On July 16, 2021, Merck Sharp & Dohme announced that the US FDA approved its new Vaxneuvance (V114) for the prevention of Streptococcus pneumoniae serotypes 1, 3, 4, 5, 6A, 6B in adults over 18 years of age. Invasive diseases caused by, 7F, 9V, 14, 18C, 19A, 19F, 22F, 23F and 33F, such as bacteremic pneumonia, meningitis, sepsis and bacteremia. 

During the approval process of Vaxneuvance (V114), it obtained the priority review qualification granted by the US FDA. The American Centers for Disease Control and Prevention (CDC) Advisory Committee on Immunization Practice (ACIP) is expected to meet in October 2021 to discuss the use of Vaxneuvance in the adult population and make recommendations.

Currently, this vaccine is also being reviewed by EMA. The key clinical trial PNEU-AGE showed that compared with the marketed Pfizer 13-valent pneumococcal conjugate vaccine (PCV13, Prevnar 13), for the 13 serotypes jointly targeted by the two vaccines, Merck’s 15-valent pneumococcal conjugate vaccine V114 Meet the non-inferiority standard; for the two serotypes 22F and 33F for V114 (not Prevnar 13), V114 meets the superiority standard.

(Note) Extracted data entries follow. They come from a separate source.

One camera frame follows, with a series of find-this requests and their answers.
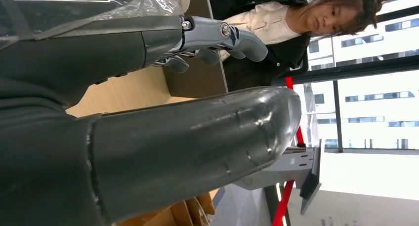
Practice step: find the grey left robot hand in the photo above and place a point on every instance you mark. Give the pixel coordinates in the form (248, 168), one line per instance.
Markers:
(183, 142)

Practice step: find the person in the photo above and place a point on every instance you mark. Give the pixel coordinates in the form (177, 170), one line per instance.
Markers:
(278, 24)

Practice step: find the grey laptop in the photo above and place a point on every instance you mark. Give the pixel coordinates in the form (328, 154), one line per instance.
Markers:
(196, 80)

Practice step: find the silver kiosk screen stand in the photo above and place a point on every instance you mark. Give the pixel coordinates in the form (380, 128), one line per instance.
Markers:
(294, 167)

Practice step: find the white building outside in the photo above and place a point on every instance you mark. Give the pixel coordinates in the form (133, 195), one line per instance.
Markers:
(376, 110)

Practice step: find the black window frame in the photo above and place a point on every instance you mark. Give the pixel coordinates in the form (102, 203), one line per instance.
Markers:
(360, 69)

The Phase III clinical research and development project of Merck's 15-valent pneumococcal conjugate vaccine product V114 covers 16 trials to study its safety, tolerability and immunogenicity in different populations with increased risk of pneumococcal disease. These groups include healthy but older adults, healthy children, and people with immunodeficiency diseases or chronic diseases.

Previously, in May 2021, Merck announced that the 15-valent pneumococcal conjugate vaccine product V114 has reached the main immunogenicity and safety endpoints in two phase 3 trials of the phase 3 pediatric clinical program. These data support the potential application of V114 in healthy infants, including: (1) infants who may have previously been vaccinated with the currently available 13-valent pneumococcal conjugate vaccine (PCV13) (PNEU-DIRECTION trial); (2) not yet vaccinated Pneumococcal vaccine (vaccine-naive) or infants who have previously received a complete or partial immunization regimen of low-priced pediatric pneumococcal conjugate vaccine (PCV) (PNEU-PLAN trial).

However, in June 2021, Prevnar 20 (20-valent pneumococcal conjugate vaccine) from Pfizer has been approved in the United States, and this market will intensify competition.